Двор пятиэтажки был тихим и спокойным. Две женщины средних лет сидели у песочницы, в которой увлеченно ковырялись их дети — мальчик и девочка, а сильно пожилой дворник-татарин гонял туда-сюда скопившуюся на асфальте пыль. Он посматривал на меня так, словно это я её натаскал — и я был уверен, что вскоре о моем появлении будет доложено местному участковому, если он, разумеется, хорошо знает службу и наладил с этим наблюдательным дворником взаимовыгодную дружбу. Из открытых окон доносились какие-то звуки — кажется, что-то музыкальное, хотя «Утренней почты» пока не было. [1]
Я ещё раз оглянулся по сторонам, вежливо улыбнулся дворнику и неторопливо прошествовал во второй подъезд — незачем усложнять человеку жизнь, пусть точно знает, куда я пришел. А вот зачем я это сделал… этого ему знать не надо. Хотя можно было подойти к нему, продемонстрировать корочки и расспросить об этой женщине — вряд ли он откажет мне в такой малости. Но я сегодня хотел импровизировать, а общение с наблюдательным дворником могло сбить мой настрой.

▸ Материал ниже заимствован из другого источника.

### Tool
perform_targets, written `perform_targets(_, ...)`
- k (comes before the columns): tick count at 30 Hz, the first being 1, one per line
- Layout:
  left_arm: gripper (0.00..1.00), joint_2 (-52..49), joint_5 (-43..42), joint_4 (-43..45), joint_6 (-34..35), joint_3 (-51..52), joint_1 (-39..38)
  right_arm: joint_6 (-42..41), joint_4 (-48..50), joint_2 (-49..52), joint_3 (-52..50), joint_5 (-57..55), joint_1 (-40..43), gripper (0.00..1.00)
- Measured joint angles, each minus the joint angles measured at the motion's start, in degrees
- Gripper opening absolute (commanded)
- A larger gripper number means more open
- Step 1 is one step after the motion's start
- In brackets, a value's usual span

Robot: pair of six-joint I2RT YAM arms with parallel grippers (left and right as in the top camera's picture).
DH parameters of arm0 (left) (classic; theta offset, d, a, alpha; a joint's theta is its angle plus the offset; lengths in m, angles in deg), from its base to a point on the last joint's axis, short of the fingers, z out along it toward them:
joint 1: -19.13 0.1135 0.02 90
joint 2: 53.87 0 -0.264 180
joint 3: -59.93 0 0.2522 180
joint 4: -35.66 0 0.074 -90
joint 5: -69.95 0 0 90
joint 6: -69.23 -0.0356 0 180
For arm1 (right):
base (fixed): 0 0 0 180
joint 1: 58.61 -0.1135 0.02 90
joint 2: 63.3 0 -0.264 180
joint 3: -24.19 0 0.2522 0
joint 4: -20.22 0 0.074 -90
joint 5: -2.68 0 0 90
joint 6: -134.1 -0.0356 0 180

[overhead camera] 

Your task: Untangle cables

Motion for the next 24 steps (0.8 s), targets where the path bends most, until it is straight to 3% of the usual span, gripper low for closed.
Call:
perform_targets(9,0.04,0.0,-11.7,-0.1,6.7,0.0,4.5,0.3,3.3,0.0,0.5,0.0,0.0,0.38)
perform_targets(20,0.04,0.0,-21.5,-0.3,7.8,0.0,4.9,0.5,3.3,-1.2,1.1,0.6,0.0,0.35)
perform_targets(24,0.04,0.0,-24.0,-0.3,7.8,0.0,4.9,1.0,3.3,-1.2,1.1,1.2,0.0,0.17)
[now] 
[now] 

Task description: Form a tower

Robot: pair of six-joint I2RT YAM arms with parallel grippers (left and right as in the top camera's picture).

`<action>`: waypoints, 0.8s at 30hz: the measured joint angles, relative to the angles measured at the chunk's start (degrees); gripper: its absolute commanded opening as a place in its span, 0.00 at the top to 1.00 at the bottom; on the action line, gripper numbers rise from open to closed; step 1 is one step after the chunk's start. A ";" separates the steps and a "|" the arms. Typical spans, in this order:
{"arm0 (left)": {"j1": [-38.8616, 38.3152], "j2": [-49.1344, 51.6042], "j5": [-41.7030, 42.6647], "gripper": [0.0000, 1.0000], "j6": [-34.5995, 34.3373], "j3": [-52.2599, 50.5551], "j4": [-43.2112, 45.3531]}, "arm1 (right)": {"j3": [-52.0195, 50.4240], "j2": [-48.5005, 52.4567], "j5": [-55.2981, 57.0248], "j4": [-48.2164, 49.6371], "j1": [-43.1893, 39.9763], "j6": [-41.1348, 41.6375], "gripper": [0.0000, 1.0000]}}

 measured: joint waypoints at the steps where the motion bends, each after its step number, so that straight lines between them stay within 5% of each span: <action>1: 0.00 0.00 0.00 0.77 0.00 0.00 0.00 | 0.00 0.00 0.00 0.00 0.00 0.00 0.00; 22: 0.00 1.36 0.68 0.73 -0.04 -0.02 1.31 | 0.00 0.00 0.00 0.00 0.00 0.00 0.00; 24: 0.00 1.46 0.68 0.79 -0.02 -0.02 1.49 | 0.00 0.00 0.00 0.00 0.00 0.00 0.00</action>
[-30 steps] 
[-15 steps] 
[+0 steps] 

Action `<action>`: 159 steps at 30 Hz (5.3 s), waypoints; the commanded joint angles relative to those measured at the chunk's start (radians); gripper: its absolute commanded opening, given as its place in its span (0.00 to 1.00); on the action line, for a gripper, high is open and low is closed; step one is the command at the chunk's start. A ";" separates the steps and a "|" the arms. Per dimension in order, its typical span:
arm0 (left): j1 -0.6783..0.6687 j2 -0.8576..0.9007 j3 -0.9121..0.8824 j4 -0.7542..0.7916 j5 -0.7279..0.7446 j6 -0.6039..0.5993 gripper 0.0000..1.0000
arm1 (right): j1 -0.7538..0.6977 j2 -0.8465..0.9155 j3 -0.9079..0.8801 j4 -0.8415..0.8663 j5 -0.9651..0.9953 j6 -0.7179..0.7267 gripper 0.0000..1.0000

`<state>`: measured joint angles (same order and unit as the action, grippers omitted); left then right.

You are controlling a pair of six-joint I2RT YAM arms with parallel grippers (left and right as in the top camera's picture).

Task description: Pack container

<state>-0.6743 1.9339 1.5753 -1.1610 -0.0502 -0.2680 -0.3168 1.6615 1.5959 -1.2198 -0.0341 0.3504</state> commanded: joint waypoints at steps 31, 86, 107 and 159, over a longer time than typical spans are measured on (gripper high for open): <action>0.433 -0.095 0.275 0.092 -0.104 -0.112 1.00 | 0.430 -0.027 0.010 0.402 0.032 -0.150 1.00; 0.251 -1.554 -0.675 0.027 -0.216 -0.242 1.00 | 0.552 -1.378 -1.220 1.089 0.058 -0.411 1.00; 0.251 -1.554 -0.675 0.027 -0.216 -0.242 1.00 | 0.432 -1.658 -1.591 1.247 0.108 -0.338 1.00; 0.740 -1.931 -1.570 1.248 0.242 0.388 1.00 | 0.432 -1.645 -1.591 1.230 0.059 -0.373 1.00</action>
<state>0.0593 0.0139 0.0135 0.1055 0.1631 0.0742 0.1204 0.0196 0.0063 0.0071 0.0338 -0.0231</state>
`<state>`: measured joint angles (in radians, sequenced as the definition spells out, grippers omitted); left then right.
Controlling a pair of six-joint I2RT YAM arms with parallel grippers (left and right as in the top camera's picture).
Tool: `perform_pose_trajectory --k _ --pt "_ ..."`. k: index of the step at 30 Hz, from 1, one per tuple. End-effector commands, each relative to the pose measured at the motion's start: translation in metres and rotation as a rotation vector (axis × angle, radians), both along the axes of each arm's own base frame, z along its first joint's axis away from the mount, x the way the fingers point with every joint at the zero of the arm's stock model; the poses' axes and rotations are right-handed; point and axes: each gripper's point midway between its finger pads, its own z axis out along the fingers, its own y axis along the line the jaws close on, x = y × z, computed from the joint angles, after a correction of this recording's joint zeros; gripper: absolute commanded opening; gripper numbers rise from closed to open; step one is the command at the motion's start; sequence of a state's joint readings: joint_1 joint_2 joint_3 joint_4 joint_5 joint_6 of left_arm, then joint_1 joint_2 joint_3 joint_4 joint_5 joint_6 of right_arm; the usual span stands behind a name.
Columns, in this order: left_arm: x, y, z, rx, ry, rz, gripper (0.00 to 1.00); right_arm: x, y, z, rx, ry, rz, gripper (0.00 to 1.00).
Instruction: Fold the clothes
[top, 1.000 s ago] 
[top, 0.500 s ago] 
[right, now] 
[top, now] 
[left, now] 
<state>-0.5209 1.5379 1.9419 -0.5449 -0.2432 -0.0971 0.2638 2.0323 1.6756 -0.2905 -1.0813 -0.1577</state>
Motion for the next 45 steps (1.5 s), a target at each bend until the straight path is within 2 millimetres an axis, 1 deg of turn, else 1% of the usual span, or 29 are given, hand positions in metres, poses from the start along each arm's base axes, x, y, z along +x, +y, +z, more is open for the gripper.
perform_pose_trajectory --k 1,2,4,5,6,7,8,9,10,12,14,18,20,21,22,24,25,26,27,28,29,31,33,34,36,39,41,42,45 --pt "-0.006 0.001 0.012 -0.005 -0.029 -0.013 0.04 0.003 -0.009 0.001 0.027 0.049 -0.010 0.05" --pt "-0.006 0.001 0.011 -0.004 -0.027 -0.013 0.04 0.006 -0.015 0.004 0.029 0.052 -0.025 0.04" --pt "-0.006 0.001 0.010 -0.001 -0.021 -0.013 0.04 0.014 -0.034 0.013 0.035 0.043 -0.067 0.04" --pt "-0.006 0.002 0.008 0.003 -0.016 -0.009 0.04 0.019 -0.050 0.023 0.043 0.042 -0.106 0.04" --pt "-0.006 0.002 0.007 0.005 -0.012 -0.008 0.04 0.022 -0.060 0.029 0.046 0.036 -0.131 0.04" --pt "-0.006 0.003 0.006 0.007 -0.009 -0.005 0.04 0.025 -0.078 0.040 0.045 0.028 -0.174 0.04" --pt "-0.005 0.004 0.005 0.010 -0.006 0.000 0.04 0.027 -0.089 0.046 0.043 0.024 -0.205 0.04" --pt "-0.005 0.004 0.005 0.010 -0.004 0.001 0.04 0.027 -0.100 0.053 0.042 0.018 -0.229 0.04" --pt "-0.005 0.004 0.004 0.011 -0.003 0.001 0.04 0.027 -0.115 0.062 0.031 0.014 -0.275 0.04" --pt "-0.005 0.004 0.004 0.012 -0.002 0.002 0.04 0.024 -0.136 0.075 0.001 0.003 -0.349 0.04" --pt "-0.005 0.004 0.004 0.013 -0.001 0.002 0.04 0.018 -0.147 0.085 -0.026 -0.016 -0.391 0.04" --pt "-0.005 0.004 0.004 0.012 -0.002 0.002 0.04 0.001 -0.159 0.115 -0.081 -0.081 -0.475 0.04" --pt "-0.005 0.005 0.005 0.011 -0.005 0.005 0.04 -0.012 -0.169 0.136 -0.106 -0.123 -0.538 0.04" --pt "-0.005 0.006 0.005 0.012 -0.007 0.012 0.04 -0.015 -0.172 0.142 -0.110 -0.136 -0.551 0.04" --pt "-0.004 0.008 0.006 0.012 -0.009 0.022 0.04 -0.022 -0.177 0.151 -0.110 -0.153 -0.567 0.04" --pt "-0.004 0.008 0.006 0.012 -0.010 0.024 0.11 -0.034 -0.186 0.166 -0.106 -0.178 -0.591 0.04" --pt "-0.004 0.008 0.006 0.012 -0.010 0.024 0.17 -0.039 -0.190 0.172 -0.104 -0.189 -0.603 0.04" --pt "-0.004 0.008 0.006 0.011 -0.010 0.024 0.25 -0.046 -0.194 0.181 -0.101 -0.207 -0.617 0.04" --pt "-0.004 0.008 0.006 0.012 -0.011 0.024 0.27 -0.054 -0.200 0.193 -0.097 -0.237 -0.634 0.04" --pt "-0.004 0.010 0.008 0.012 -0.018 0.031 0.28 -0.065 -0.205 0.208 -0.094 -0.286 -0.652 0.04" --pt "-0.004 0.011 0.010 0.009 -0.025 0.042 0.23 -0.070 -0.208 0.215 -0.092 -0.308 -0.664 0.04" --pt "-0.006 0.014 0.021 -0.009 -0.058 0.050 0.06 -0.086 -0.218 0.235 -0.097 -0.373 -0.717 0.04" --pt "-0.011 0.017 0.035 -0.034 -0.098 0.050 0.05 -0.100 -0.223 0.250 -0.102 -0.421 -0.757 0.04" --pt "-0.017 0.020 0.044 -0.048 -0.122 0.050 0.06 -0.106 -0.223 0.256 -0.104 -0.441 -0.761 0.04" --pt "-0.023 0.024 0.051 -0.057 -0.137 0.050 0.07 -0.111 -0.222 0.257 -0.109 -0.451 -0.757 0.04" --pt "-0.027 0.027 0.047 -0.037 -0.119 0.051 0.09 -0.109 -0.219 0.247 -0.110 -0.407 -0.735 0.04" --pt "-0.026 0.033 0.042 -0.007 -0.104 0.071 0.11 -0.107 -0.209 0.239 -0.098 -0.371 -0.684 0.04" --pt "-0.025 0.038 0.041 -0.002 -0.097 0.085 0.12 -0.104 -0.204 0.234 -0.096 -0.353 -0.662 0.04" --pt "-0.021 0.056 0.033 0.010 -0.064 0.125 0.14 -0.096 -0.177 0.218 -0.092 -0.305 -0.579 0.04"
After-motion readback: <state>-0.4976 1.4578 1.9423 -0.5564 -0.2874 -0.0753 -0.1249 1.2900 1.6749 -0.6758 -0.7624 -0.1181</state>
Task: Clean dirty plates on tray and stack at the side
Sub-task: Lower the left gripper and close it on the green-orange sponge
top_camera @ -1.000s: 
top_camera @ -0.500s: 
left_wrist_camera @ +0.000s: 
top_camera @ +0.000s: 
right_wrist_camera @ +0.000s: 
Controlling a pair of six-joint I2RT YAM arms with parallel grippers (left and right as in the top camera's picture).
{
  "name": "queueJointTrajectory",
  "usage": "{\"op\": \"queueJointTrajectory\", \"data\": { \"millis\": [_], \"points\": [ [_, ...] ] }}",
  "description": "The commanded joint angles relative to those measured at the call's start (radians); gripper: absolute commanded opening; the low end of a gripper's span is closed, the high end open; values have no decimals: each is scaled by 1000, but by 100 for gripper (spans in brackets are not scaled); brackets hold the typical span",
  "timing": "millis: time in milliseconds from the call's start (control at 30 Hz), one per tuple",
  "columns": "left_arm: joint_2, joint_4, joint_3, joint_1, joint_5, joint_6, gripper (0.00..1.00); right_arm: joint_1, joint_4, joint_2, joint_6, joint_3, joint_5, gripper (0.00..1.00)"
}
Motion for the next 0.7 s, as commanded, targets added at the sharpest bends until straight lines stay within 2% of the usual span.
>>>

Я легко взбежал на второй этаж и нажал на одну из трех кнопок звонка. Самую нижнюю.
* * *
— Вы ко мне?
Элеоноре было за пятьдесят, была она кругленькой и похожей на фею-крестную из какого-то мультфильма, который я смотрел давным-давно. Сходства ей добавляли огромные глаза, которыми она постоянно моргала, создавая у собеседника ощущение, что он общается с натуральной дурочкой. Вот только впечатление это было обманчивым — человек, который прожил жизнь Элеоноры, дураком быть не может. У него есть, конечно, куча неврозов, но одних их недостаточно, чтобы отправить её в Кащенко или Сербского. Социально не опасна, как сказали бы наши эксперты-психиатры, и этот вывод вполне подкреплялся тем, что жалоб на Элеонору от соседей не было вовсе. Наверное, они ругались, возможно, у них были непростые отношения — но всё это было обычным приложением к тому дурдому, в который, как правило, превращаются коммунальные квартиры.
— Да, наверное, к вам, — улыбнулся я. — Это же вас зовут Элеонора?
— Да, это я, — он чуть кокетливо поправила прическу. — Проходите. В комнате посидим, на кухне сейчас Самойловы завтракают. Но чай я сделаю.
Вот так. И не спросила даже, кто я такой и имею ли право беспокоить её утром в воскресенье. Просто развернулась и двинулась по темному коридору вглубь квартиры.
— Вот здесь я живу, — она открыла дверь одной из маленьких комнат.
Впрочем, тут все комнаты были почти одинаковыми и весьма большими, метров по шестнадцать, их при необходимости можно было разгородить, чтобы отделить отцов от детей. Соседи Элеоноры этим, думаю, пользовались.
— Уютно, — похвалил я, посмотрев на её жилище.